PROBLEM DESCRIPTION: Please reproduce the final stretch of the listing below: the line that contains "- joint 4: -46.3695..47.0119" and all lines after it, verbatim, with nothing else.

····················

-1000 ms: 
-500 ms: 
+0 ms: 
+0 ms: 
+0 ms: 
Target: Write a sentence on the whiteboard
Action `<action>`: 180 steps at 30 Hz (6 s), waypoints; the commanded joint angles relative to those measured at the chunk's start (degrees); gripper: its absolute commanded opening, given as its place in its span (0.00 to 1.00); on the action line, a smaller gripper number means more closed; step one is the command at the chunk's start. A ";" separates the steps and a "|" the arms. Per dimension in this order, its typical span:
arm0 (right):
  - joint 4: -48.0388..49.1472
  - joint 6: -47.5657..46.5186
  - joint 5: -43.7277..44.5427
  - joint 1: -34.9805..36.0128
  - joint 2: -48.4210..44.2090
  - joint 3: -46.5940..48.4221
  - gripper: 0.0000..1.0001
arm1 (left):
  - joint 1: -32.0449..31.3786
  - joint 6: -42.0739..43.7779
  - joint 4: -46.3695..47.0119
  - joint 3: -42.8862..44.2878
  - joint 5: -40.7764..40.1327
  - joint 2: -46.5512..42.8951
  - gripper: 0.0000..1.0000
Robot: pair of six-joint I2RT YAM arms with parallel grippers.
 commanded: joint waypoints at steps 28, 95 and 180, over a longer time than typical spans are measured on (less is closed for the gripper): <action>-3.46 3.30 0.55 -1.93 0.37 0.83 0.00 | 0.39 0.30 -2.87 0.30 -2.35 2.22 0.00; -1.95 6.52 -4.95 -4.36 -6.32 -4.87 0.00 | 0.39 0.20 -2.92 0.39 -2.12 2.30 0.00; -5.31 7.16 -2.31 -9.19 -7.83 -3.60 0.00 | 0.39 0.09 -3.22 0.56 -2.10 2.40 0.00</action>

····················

ANSWER SPACE:
  - joint 4: -46.3695..47.0119
  - joint 3: -42.8862..44.2878
  - joint 5: -40.7764..40.1327
  - joint 2: -46.5512..42.8951
  - gripper: 0.0000..1.0000
Robot: pair of six-joint I2RT YAM arms with parallel grippers.
 commanded: joint waypoints at steps 28, 95 and 180, over a longer time than typical spans are measured on (less is closed for the gripper): <action>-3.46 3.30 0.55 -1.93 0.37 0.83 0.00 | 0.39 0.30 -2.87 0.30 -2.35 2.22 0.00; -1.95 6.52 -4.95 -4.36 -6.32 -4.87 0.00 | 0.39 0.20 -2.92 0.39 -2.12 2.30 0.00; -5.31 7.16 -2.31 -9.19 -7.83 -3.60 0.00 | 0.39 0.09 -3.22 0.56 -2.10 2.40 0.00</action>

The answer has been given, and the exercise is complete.